Assess the situation
If you feel threatened or if you feel that the student/scholar is an immediate threat to him/herself:
- Call the campus police or security.
- Call another colleague into the situation so that you are not alone.
If you suspect the student/scholar is in danger or is missing:
Determine your level of involvement. This will range greatly depending on your specific role and your campus system. Consult with counseling center before proceeding.
If involved, create a case file, and include the following items:
- Print outs of the student's/scholar's records from the institution's information systems (contact info, immigration information, advising notes, class or work schedule, emergency contact information)
- Contact page (a template in which you can quickly note every individual you contact regarding the case, and notes regarding the conversations)
Determine if the student/scholar has restricted directory information. Consider institutional polices like FERPA and HIPAA.
- FERPA provides the authority for the release of information about a student in an emergency situation—when it is "necessary to protect the health or safety of the student or other individuals" However, before giving out information about a student to friends or family, confirm with supervisors and legal affairs.
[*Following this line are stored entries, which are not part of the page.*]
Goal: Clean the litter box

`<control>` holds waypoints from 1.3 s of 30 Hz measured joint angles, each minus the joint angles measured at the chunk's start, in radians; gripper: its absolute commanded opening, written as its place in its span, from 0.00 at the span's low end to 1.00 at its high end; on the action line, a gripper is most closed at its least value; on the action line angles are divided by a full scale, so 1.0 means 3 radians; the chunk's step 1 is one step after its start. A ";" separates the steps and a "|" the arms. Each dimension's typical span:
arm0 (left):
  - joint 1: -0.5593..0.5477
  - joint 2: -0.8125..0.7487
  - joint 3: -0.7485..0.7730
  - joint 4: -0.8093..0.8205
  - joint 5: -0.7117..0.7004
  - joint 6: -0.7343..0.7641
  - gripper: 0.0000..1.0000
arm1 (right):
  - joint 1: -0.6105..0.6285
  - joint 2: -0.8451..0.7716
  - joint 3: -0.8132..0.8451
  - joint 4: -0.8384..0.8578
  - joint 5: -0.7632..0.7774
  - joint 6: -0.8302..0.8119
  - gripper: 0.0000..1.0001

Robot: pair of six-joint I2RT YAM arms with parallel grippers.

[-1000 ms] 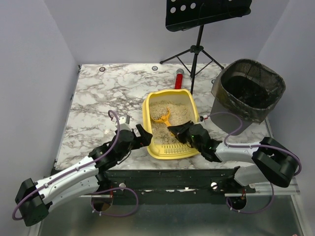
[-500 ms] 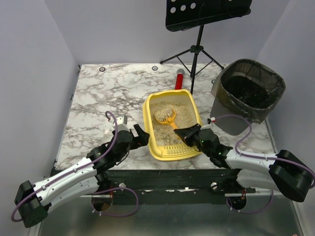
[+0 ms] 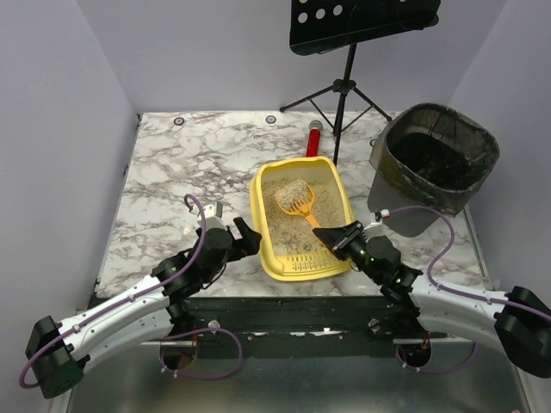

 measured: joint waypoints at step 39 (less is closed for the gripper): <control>0.0001 0.0122 0.0014 0.0210 0.0003 0.0065 0.99 | 0.0000 -0.1264 -0.0388 0.0118 -0.0084 0.0356 0.01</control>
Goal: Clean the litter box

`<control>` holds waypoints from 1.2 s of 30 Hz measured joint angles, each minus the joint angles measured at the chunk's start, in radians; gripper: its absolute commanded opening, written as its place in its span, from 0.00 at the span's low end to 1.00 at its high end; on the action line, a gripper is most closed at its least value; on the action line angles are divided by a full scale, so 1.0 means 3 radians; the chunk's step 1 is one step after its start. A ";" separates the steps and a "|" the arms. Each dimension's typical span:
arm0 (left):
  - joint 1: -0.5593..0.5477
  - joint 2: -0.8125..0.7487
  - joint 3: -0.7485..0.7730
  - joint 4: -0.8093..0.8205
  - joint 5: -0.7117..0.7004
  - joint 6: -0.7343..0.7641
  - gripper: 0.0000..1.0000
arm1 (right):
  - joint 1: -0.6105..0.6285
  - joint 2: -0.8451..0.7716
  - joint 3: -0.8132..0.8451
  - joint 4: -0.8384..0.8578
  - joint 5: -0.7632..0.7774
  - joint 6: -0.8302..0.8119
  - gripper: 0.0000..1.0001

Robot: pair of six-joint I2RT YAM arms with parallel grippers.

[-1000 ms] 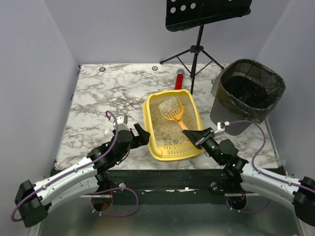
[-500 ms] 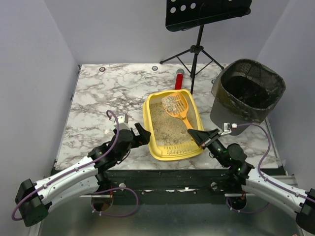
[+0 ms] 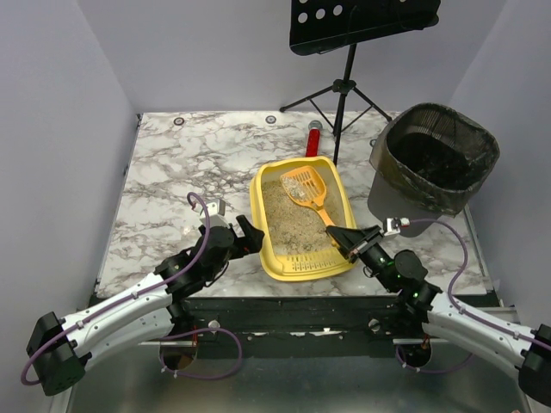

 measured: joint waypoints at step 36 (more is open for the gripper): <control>0.0000 -0.0008 0.0042 -0.0206 -0.0067 -0.0179 0.99 | 0.0000 -0.0839 -0.0001 -0.1546 -0.0177 0.1898 0.00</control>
If appropriate, seek to speak with the student/scholar yourself, either by phone or request a meeting in your office. Do not attempt to visit the student at their residence. If you are concerned about the student/scholar's safety, contact campus police department or emergency services.
When speaking with the student/scholar, be an active listener. Be aware of warning signs as you listen to the student/scholar while noticing appearance and body language.
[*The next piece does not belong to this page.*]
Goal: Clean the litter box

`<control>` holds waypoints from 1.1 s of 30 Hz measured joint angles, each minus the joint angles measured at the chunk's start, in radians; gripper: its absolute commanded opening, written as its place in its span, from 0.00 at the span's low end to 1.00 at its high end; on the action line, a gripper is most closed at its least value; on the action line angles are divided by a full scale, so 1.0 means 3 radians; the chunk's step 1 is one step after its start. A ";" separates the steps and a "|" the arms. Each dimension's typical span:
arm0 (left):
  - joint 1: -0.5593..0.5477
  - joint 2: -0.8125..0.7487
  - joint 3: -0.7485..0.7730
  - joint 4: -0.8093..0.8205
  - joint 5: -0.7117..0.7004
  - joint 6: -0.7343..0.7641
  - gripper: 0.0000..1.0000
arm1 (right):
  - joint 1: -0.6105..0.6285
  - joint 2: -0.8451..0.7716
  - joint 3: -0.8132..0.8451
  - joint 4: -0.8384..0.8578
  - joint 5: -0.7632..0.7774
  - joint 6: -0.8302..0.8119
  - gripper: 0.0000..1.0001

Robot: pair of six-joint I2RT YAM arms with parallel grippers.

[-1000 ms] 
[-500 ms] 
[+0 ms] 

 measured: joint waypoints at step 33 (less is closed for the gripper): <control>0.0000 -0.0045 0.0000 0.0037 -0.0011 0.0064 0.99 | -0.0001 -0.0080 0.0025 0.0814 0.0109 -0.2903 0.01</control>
Utilize resources on campus that can assume specific responsibilities of the situation. These offices not only provide services for the student/scholar directly, but often can offer you support and advice.
- Counseling and mental health center
- Student health services center
- Employee assistance program
If appropriate, check with other points of contact to assess the student's/scholar's level of crisis.
- Consider meeting together to create a plan to support the student/scholar
- Establish "lead" contact person in the appropriate campus departments or other
- Contact the student's or scholar's academic connections
- Dean's office of the student's college, department of the employee
- Academic adviser or supervising professor
- Faculty members, teaching assistants
- Contact relevant campus units
- campus police department (to see if the student/ scholar has been involved in any incidents).
- housing staff, residence hall director, apartment coordinator
- If severe, it may be necessary to contact family members or emergency contacts
Offer support to affected individuals (if they identify themselves)
- student organizations
Gather information concerning health insurance benefits. If a student/scholar has access to additional mental health services or facilities, it's important to note. Determine if the student has medical evacuation services, and if deemed necessary, know the process.
If student/scholar is able to continue, monitor the student's/scholar's well-being during the course of their program.
If the student/scholar is not able to continue, assist in making plans for departure and settling affairs. If medical evacuation is necessary, work with insurance provider.